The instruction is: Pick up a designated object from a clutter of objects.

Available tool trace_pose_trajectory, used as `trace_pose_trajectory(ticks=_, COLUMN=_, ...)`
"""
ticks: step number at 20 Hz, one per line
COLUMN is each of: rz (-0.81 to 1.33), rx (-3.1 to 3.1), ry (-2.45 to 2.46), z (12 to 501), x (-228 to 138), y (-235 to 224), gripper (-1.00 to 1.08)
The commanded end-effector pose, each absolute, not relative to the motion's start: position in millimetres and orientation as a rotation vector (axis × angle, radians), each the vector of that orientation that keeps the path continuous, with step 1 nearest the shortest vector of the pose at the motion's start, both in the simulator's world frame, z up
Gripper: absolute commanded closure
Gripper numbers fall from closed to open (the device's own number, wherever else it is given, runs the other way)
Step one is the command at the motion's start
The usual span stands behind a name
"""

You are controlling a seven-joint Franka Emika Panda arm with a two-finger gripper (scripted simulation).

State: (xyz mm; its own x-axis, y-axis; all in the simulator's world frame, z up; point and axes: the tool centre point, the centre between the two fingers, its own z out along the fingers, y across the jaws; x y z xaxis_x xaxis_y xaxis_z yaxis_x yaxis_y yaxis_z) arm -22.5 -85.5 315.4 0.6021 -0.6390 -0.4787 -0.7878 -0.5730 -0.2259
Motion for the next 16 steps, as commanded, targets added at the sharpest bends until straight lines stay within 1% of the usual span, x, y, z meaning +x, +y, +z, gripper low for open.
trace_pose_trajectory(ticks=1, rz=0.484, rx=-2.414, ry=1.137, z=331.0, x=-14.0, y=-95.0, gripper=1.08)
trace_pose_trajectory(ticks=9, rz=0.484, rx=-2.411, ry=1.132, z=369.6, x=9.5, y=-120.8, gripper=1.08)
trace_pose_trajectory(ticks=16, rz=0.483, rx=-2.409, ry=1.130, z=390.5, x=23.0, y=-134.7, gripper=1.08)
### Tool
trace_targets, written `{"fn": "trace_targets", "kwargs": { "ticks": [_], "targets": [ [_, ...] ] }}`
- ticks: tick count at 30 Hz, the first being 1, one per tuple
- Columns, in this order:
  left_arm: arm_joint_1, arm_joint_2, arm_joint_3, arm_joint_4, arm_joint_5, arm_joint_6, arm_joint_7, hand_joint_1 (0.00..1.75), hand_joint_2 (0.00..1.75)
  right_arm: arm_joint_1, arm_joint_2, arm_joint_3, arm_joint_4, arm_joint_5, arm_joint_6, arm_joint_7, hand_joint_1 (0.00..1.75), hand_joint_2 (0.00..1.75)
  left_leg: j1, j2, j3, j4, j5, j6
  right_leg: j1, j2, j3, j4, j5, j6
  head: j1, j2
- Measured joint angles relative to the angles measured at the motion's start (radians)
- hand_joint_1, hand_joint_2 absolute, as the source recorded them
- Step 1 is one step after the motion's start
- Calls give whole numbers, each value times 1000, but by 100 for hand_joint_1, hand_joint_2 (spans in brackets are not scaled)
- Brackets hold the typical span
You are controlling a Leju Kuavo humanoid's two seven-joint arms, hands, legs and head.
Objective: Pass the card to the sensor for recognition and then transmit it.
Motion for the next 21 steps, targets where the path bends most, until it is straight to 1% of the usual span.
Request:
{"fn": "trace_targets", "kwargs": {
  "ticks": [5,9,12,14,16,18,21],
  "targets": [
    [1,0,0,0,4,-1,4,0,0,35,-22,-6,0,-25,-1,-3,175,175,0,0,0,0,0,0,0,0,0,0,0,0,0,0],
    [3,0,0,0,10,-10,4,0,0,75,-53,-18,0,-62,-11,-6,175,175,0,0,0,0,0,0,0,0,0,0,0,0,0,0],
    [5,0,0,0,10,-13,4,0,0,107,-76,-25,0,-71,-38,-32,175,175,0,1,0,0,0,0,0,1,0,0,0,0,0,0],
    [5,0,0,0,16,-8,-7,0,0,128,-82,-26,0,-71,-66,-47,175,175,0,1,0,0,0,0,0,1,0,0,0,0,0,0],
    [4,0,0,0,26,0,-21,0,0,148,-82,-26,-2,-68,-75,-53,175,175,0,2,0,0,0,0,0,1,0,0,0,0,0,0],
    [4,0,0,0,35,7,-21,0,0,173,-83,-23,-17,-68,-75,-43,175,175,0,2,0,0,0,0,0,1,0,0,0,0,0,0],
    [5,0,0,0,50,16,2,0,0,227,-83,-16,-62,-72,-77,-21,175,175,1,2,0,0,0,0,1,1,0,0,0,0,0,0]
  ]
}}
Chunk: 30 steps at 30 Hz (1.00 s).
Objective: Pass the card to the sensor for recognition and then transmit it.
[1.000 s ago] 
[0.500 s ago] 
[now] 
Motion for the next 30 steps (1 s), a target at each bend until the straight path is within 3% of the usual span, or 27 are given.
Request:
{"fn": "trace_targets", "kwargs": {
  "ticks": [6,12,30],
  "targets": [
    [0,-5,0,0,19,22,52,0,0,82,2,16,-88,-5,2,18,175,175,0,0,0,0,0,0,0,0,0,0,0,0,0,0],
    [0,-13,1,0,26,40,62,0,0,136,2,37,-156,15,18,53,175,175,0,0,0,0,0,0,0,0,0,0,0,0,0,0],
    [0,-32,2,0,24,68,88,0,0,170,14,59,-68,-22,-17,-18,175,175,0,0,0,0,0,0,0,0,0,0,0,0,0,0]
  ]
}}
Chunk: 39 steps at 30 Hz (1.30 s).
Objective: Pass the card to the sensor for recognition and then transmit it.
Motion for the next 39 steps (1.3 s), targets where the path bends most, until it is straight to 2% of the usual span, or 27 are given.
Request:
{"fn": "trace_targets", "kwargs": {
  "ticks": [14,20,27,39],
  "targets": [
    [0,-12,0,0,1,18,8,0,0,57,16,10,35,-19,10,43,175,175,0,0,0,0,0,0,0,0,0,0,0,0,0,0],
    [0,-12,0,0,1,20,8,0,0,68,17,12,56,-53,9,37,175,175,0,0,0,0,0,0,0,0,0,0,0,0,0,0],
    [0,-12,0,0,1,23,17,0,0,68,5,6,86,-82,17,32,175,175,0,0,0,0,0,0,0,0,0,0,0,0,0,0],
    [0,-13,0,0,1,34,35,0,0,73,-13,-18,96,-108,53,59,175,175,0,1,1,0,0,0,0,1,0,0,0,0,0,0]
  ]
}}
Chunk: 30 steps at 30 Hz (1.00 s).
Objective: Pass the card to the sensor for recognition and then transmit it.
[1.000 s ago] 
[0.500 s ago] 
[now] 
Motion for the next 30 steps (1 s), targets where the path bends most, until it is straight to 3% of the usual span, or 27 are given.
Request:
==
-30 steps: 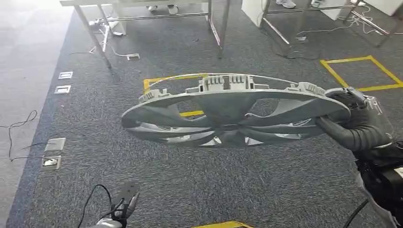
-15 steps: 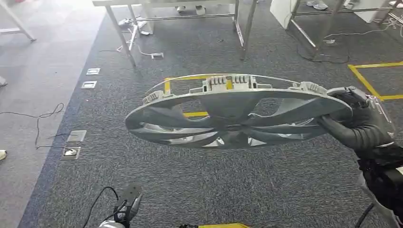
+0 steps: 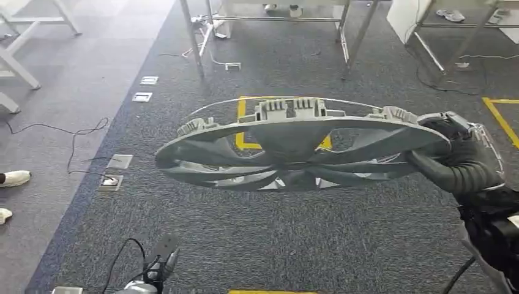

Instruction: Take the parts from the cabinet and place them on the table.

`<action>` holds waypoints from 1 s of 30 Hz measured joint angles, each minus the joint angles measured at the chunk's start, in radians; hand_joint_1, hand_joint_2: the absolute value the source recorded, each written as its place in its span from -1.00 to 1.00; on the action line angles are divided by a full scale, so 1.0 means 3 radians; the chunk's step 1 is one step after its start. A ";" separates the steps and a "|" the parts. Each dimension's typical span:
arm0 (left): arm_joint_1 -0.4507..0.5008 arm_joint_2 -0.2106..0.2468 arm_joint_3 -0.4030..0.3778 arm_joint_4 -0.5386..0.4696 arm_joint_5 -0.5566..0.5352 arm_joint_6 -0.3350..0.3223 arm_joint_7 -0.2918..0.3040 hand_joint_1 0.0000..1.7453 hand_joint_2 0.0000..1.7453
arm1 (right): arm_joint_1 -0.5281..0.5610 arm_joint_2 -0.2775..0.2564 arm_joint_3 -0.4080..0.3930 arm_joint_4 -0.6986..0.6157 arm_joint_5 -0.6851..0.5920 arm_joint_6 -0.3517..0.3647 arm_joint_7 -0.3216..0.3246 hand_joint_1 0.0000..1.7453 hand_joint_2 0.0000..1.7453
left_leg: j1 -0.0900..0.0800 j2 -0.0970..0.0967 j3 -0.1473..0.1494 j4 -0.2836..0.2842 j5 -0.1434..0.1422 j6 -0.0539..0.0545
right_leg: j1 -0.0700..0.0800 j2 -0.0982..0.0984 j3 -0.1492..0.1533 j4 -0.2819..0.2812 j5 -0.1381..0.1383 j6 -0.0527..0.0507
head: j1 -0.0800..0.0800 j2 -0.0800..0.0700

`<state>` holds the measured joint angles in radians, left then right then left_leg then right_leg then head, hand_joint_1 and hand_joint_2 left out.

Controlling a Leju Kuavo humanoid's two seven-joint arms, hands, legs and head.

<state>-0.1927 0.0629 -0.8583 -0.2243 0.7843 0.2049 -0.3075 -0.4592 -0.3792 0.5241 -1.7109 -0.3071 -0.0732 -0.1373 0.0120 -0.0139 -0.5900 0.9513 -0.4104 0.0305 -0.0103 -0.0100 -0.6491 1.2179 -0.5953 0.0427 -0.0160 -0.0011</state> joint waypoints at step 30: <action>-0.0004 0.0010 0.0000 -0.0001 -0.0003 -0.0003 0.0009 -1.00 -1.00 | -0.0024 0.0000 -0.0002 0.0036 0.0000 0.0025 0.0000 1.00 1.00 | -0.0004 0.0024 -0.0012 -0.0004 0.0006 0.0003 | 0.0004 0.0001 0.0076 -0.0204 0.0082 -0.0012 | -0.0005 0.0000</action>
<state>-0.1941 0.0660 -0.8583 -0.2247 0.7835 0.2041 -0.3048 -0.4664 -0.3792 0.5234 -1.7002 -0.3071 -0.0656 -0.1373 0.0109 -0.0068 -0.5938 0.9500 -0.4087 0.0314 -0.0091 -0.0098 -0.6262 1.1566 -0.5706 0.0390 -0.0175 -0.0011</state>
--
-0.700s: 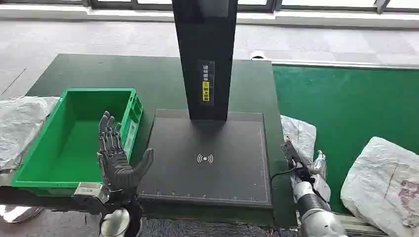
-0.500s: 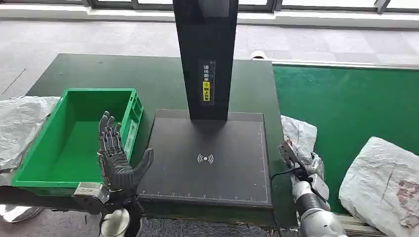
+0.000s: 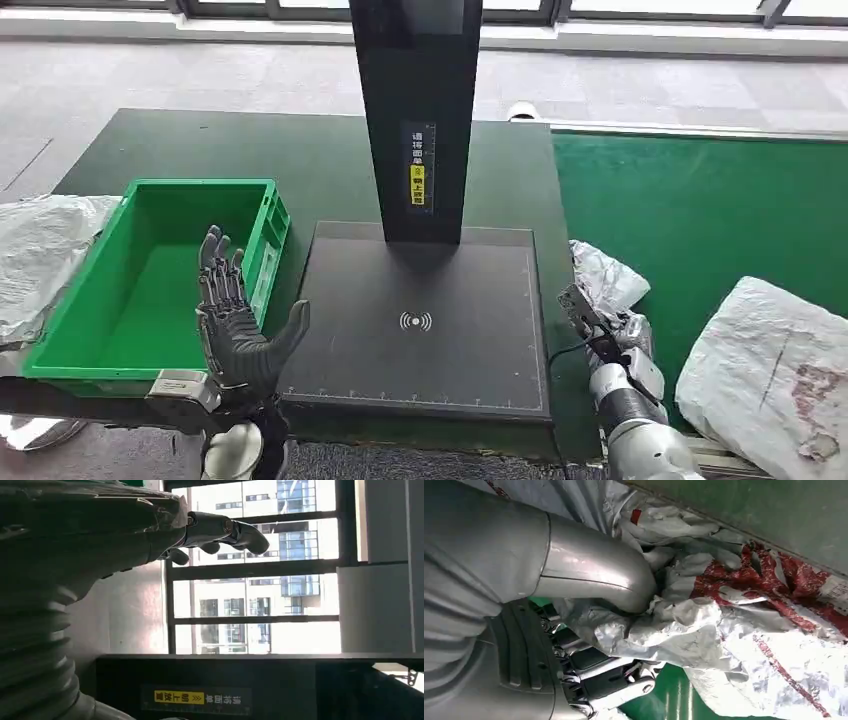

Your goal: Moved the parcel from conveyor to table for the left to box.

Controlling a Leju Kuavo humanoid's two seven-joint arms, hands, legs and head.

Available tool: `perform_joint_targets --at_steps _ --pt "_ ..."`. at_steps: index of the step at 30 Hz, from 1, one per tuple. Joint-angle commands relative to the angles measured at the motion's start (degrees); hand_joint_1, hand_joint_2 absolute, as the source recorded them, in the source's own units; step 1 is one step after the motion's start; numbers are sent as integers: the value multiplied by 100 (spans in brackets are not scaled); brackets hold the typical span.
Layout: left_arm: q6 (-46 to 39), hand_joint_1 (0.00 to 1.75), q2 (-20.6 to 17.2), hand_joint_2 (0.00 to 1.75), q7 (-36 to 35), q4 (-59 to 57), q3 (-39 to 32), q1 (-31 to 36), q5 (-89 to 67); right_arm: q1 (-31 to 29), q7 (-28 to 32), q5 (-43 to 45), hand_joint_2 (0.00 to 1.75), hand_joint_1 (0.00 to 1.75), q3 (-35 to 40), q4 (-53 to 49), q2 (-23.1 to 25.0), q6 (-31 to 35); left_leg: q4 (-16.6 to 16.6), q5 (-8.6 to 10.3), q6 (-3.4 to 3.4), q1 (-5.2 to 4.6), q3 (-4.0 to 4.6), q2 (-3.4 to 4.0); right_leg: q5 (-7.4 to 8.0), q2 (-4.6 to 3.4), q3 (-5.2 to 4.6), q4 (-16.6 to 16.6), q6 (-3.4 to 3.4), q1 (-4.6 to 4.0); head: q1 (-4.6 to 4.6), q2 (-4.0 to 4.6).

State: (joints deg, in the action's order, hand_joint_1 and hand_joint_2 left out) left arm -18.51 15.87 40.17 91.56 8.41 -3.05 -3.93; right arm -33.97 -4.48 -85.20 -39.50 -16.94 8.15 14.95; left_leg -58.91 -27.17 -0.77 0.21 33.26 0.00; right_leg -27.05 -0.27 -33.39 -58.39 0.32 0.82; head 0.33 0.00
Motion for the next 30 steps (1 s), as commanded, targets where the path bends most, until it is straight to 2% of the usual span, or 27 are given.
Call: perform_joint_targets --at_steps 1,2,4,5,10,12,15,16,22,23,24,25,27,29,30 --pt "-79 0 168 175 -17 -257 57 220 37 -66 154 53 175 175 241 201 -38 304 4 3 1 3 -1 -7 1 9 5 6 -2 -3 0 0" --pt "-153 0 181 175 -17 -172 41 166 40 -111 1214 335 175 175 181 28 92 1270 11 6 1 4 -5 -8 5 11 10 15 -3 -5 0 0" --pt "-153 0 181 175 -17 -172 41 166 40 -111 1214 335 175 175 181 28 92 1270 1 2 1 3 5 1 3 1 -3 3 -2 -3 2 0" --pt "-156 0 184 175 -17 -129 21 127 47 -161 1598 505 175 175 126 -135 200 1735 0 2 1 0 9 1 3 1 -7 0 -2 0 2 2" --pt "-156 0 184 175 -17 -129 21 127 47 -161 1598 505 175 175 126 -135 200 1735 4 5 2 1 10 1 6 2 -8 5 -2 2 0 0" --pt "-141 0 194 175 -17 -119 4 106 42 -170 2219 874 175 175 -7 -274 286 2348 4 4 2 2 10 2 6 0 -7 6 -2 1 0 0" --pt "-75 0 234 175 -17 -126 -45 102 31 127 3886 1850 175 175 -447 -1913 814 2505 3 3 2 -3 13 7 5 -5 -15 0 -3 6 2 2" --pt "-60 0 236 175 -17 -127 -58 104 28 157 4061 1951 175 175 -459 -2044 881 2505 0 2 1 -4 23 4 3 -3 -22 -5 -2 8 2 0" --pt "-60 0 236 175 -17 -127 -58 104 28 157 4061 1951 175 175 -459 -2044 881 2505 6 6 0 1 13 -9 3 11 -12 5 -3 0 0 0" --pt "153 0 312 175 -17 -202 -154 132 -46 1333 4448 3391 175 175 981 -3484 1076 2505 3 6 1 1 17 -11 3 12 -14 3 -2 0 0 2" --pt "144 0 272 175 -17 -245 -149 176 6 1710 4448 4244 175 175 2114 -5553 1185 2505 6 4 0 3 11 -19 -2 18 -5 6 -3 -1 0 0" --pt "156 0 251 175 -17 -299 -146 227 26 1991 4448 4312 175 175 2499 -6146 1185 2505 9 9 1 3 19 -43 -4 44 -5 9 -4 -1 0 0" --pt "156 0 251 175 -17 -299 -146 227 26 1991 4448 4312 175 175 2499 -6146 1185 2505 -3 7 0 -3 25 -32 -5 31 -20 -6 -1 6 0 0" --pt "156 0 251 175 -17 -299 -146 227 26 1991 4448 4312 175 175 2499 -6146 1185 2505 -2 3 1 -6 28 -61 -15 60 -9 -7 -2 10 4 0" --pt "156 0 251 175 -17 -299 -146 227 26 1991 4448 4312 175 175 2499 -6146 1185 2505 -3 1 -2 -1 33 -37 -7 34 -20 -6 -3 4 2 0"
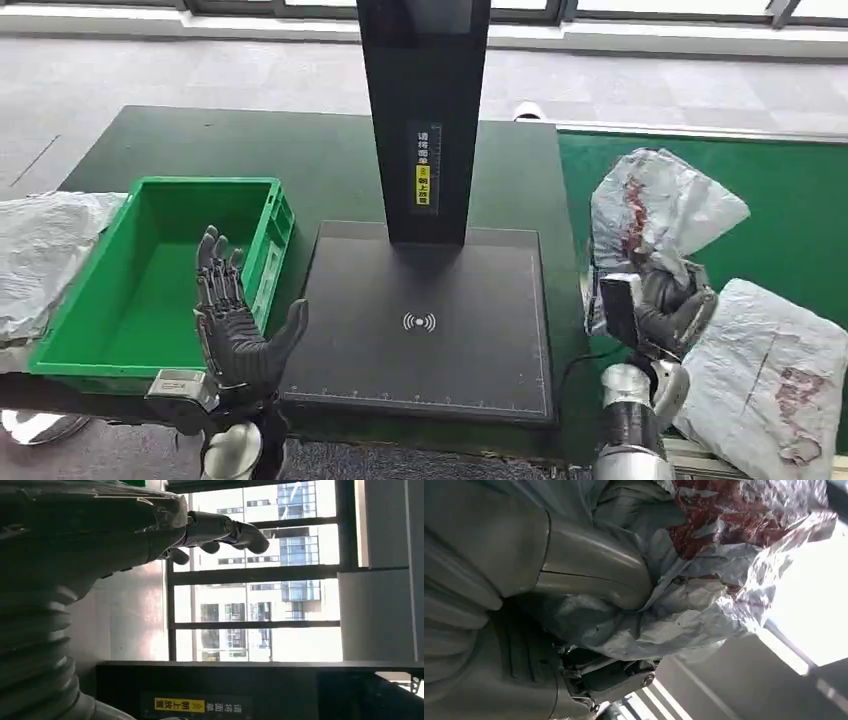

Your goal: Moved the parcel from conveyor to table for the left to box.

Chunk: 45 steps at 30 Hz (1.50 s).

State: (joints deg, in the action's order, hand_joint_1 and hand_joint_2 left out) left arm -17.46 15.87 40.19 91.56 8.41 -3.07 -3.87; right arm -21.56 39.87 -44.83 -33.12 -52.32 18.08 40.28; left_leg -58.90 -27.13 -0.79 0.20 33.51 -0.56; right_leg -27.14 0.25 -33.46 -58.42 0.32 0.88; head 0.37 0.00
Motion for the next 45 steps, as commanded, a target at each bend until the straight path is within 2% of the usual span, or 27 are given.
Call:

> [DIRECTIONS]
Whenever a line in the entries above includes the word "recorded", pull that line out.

> [SOLUTION]
- hand_joint_1, hand_joint_2 absolute, as the source recorded them
`<action>` holds waypoints from 1 s of 30 Hz measured joint angles, each minus the joint angles measured at the chunk's start, in radians; hand_joint_1, hand_joint_2: the absolute value the source recorded, each written as its place in its span from -1.00 to 1.00; on the action line angles are divided by a full scale, so 1.0 means 3 radians; the chunk's step 1 is one step after its start. A ";" separates the steps and a "|" the parts. Each dimension's typical span:
Available tool: `perform_joint_targets --at_steps _ --pt "_ ..."`. at_steps: index of the step at 30 Hz, from 1, one per tuple. Joint-angle commands relative to the angles measured at the motion's start (degrees); hand_joint_1, hand_joint_2 absolute, as the source recorded them, in the source's own units; step 1 is one step after the motion's start; numbers are sent as integers: the value multiplied by 100 (spans in brackets are not scaled); brackets hold the typical span.

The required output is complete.